_Required action_
Exact copies of all the lines below are wanted, without a single picture.

(Recorded data)
########################################

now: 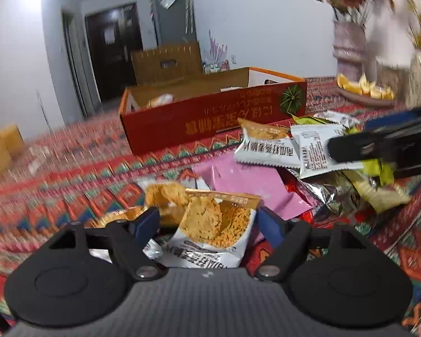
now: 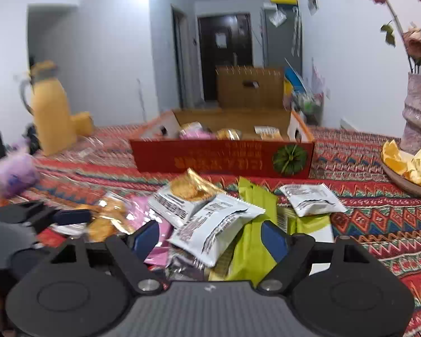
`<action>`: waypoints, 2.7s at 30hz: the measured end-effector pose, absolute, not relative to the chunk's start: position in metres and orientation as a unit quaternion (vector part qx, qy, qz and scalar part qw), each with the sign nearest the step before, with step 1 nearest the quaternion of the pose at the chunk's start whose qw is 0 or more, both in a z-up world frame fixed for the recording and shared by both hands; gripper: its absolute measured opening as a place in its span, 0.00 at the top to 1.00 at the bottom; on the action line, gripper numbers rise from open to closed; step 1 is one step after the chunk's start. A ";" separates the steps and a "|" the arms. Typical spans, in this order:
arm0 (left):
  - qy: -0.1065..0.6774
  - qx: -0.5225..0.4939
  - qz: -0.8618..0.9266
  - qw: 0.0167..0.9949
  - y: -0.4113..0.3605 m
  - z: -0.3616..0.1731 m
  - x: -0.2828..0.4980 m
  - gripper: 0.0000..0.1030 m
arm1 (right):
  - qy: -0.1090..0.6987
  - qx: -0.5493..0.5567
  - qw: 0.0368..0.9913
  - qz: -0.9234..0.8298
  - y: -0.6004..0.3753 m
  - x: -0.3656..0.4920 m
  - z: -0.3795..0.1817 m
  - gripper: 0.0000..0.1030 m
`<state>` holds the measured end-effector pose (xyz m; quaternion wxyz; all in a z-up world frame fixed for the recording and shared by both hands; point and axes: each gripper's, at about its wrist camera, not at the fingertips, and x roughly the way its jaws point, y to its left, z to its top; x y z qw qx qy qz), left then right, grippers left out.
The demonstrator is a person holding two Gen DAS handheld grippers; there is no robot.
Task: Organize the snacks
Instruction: 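Grasp a crisp packet with the left tool while the right tool grasps a white packet, then carry both packets into the orange box and open both tools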
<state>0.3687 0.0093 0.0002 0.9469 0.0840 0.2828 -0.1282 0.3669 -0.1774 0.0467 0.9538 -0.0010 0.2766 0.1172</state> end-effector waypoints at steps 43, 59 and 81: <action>0.291 -0.016 -0.099 0.951 -0.013 0.044 0.217 0.56 | 0.234 0.010 0.964 0.126 -0.239 0.220 0.041 0.54; 0.263 -0.003 -0.112 0.958 -0.024 0.081 0.243 0.56 | 0.224 0.002 0.966 0.131 -0.260 0.234 0.051 0.54; 0.351 -0.022 -0.115 0.929 -0.040 0.102 0.664 0.55 | 0.218 -0.085 0.964 0.126 -0.235 0.633 0.125 0.54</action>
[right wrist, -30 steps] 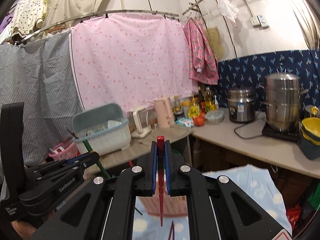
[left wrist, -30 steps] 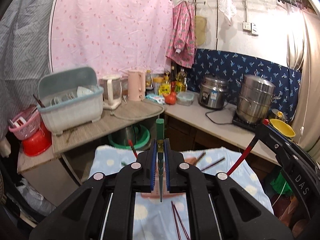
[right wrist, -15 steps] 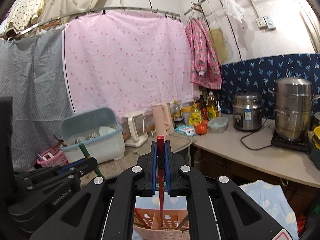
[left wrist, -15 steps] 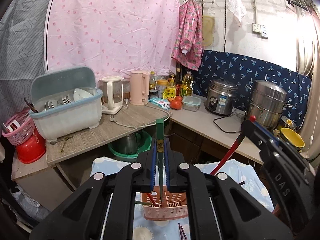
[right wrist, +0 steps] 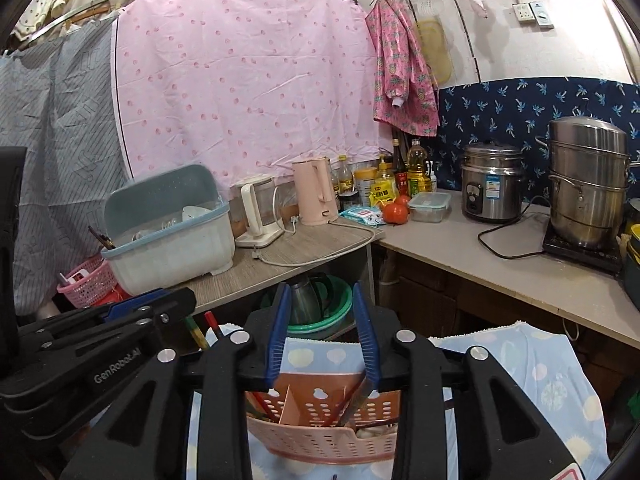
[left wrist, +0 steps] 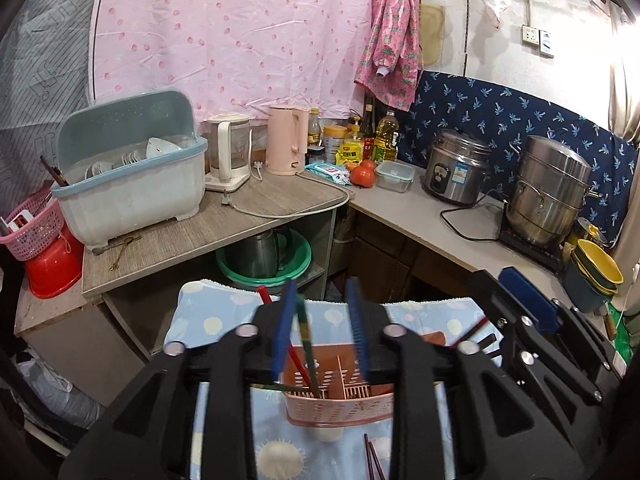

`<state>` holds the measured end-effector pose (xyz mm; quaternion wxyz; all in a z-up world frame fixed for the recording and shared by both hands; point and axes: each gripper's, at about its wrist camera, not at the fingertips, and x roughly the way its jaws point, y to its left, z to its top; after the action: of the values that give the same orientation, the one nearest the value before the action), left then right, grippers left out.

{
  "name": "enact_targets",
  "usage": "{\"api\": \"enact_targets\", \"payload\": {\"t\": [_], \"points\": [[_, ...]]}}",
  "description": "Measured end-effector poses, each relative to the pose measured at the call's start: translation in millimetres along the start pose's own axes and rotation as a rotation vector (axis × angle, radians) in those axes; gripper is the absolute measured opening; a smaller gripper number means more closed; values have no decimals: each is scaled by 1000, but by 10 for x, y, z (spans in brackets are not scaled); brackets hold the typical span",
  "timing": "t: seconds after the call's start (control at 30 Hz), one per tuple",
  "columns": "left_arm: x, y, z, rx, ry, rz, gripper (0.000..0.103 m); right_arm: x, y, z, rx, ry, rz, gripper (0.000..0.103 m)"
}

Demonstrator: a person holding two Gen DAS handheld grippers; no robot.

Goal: Organize utensils
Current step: 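Open both grippers to release the chopsticks in the pink holder, then withdraw both grippers and move them toward the two remaining dark brown chopsticks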

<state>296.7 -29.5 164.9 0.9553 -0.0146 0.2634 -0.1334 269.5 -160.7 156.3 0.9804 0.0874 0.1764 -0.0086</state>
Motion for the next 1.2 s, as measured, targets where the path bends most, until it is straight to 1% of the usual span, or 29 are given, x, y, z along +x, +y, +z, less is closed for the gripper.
{"api": "enact_targets", "payload": {"t": [0.37, 0.8, 1.0, 1.2], "points": [[-199, -53, -110, 8, 8, 0, 29, -214, 32, -139, 6, 25, 7, 32], [-592, -211, -268, 28, 2, -17, 30, -709, 22, -264, 31, 26, 13, 32], [-786, -270, -419, 29, 6, -31, 30, -959, -10, -394, 56, 37, 12, 32], [-926, -334, -695, 36, 36, -40, 30, -1166, -48, -630, 85, 68, 9, 32]]}}
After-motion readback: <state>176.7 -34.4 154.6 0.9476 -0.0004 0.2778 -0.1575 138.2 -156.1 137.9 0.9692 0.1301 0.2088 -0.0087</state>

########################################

_Answer to the exercise_
now: 
now: 
`<action>`: waypoints, 2.7s at 30hz: the measured end-effector pose, absolute, not relative to the chunk's start: position in metres and orientation as a unit quaternion (vector part qx, qy, qz and scalar part qw), each with the sign nearest the step before, with step 1 nearest the quaternion of the pose at the chunk's start whose qw is 0 or more, both in a z-up world frame fixed for the recording and shared by both hands; gripper: its absolute measured opening as a place in its span, 0.00 at the top to 1.00 at the bottom; on the action line, gripper numbers rise from open to closed; step 1 is one step after the chunk's start. A ";" separates the steps and a "|" the arms. Typical spans, in this order:
arm0 (left):
  - qy: -0.1065..0.6774
  - qx: -0.5225..0.4939
  - qz: -0.8618..0.9266
  - qw: 0.0167..0.9949
  - y: -0.4113..0.3605 m
  - z: -0.3616..0.1731 m
  - x: -0.2828..0.4980 m
  - gripper: 0.0000..0.1030 m
arm1 (right):
  - qy: -0.1090..0.6987
  - qx: -0.5493..0.5567
  - qw: 0.0368..0.9913
  - qz: -0.9234..0.8298
  - y: -0.6004..0.3753 m
  - x: -0.3656..0.4920 m
  - z: -0.3795..0.1817 m
  - gripper: 0.0000..0.1030 m
`<state>` holds the measured end-effector pose (xyz m; quaternion wxyz; all in a z-up world frame fixed for the recording and shared by both hands; point and axes: each gripper's, at about its wrist camera, not at the fingertips, and x roughly the way its jaws point, y to its left, z to its top; x y z qw qx qy qz), left then right, grippers left out.
The demonstrator is a person holding two Gen DAS handheld grippers; there is no robot.
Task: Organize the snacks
Instruction: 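Grasp a crisp packet with the left tool while the right tool grasps a white packet, then carry both packets into the orange box and open both tools
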<state>0.3687 0.0093 0.0002 0.9469 0.0840 0.2828 -0.1282 0.3669 -0.1774 0.0467 0.9538 -0.0010 0.2766 0.1172</state> end-effector waypoints at steps 43, 59 and 81: <action>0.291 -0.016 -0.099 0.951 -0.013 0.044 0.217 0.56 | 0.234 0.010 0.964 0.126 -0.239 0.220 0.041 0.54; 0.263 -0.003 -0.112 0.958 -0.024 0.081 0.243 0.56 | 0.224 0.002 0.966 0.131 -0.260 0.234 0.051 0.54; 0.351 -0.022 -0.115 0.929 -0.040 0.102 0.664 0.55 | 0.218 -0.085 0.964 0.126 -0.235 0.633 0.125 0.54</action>
[right wrist, -30 steps] 
[left wrist, -30 steps] 
[right wrist, -15 steps] 
[left wrist, -15 steps] 
[right wrist, +0 steps] 
[left wrist, +0 steps] 

`<state>` holds the measured end-effector pose (xyz mm; quaternion wxyz; all in a z-up world frame fixed for the recording and shared by both hands; point and axes: each gripper's, at about its wrist camera, not at the fingertips, and x roughly the way its jaws point, y to its left, z to its top; after the action: of the values that give the same orientation, the one nearest the value before the action), left then right, grippers left out.

{
  "name": "enact_targets",
  "usage": "{\"api\": \"enact_targets\", \"payload\": {\"t\": [_], \"points\": [[_, ...]]}}",
  "description": "Measured end-effector poses, each relative to the pose measured at the call's start: translation in millimetres along the start pose's own axes and rotation as a rotation vector (axis × angle, radians) in those axes; gripper is the absolute measured opening; a smaller gripper number means more closed; values have no decimals: each is scaled by 1000, but by 10 for x, y, z (spans in brackets are not scaled); brackets hold the typical span",
  "timing": "t: seconds after the call's start (control at 30 Hz), one per tuple",
  "columns": "left_arm: x, y, z, rx, ry, rz, gripper (0.000..0.103 m); right_arm: x, y, z, rx, ry, rz, gripper (0.000..0.103 m)"
}

Demonstrator: a person holding two Gen DAS handheld grippers; no robot.

Goal: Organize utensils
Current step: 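Open both grippers to release the chopsticks in the pink holder, then withdraw both grippers and move them toward the two remaining dark brown chopsticks
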
<state>296.7 -29.5 164.9 0.9553 -0.0146 0.2634 -0.1334 269.5 -160.7 156.3 0.9804 0.0874 0.1764 -0.0086</state>
Motion for the next 1.2 s, as measured, targets where the path bends most, until it is straight to 1% of the usual span, or 29 are given, x, y, z along +x, +y, +z, less is closed for the gripper.
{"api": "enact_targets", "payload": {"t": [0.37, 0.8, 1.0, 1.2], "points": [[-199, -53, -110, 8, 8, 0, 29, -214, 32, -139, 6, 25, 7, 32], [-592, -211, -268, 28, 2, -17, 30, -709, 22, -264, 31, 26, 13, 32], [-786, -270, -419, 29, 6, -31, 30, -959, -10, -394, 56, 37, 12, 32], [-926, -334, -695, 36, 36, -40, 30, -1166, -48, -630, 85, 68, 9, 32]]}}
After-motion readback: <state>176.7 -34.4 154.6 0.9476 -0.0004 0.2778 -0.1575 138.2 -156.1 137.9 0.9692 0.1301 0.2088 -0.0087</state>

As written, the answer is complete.